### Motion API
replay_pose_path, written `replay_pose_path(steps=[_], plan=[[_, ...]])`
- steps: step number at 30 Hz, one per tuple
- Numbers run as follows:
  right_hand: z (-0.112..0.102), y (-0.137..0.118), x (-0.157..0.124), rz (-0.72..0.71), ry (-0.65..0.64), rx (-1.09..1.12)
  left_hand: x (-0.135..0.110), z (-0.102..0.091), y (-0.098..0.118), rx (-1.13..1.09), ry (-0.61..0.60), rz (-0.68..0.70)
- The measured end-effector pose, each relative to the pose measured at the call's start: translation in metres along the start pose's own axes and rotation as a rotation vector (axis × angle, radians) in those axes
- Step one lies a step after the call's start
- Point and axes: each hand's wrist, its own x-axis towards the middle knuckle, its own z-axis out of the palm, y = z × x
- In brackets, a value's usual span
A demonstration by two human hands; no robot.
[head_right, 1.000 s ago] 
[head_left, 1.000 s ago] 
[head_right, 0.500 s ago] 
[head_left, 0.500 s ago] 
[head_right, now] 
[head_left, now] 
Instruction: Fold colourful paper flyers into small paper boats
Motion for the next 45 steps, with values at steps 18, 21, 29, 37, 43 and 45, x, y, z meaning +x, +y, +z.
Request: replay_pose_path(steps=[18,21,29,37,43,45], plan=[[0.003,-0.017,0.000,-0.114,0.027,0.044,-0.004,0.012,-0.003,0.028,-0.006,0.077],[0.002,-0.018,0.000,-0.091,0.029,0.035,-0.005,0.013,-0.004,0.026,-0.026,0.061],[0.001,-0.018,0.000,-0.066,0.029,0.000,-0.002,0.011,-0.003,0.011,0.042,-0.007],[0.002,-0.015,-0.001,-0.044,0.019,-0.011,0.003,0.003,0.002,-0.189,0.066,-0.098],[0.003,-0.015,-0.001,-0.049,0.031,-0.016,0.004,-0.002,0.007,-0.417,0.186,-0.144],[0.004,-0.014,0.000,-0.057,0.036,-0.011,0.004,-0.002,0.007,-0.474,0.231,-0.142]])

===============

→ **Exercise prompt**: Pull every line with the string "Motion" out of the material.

→ **Solved problem**:
### Motion API
Motion for the next 45 steps, with values at steps 18, 21, 29, 37, 43 and 45, x, y, z meaning +x, +y, +z.

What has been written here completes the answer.